Abstract

In Chapter 8, we sketched the asymptotic theory of likelihood inference. It is our primary purpose in this chapter to describe refinements to that asymptotic theory, our discussion having two main origins. One motivation is to improve on the first-order limit results of Chapter 8, so as to obtain approximations whose asymptotic accuracy is higher by one or two orders. The other is the Fisherian proposition that inferences on the parameter of interest should be obtained by conditioning on an ancillary statistic, rather than from the original model. We introduce also in this chapter some rather more advanced ideas of statistical theory, which provide important underpinning of statistical methods applied in many contexts.
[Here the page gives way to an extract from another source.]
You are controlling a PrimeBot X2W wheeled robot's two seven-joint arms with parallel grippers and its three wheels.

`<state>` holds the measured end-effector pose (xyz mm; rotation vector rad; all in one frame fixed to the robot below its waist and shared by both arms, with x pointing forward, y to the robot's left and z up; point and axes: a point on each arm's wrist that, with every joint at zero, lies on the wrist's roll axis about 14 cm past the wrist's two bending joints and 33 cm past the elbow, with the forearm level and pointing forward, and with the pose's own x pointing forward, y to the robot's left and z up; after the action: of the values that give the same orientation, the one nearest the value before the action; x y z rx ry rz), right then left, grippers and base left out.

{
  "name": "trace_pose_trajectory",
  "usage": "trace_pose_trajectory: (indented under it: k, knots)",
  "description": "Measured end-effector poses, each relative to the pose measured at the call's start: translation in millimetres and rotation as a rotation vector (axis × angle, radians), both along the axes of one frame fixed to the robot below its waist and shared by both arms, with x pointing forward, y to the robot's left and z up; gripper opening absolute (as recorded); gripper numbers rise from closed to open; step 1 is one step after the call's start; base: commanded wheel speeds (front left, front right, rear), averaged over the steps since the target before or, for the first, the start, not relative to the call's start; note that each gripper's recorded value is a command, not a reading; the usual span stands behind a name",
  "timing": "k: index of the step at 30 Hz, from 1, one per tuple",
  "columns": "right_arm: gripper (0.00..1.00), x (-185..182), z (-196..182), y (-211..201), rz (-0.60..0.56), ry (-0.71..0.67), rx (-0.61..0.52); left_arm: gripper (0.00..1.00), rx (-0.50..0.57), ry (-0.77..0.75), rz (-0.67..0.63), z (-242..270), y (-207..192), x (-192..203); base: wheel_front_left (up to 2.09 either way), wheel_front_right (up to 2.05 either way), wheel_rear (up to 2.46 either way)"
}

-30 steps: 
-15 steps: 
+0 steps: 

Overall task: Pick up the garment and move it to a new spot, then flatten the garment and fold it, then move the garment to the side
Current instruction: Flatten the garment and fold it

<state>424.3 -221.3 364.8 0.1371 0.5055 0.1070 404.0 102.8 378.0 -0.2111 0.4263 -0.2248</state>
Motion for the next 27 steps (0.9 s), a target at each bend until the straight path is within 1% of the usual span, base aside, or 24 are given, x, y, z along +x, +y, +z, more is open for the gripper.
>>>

Some mathematical preliminaries are described in Section 9.1, most notably the notion of an asymptotic expansion . The concept of parameter orthogonality , and its consequences for inference, are discussed in Section 9.2. Section 9.3 describes ways of dealing with a nuisance parameter, through the notions of marginal likelihood and conditional likelihood . Parametrisation invariance (Section 9.4) provides an important means of discrimination between different inferential procedures. Two particularly important forms of asymptotic expansion, Edgeworth expansion and saddlepoint expansion , are described in Section 9.5 and Section 9.6 respectively. The Laplace approximation method for approximation of integrals is described briefly in Section 9.7. The remainder of the chapter is concerned more with inferential procedures. Section 9.8 presents a highlight of modern likelihood-based inference: the so-called p * approximation to the conditional density of a maximum likelihood estimator , given an ancillary statistic.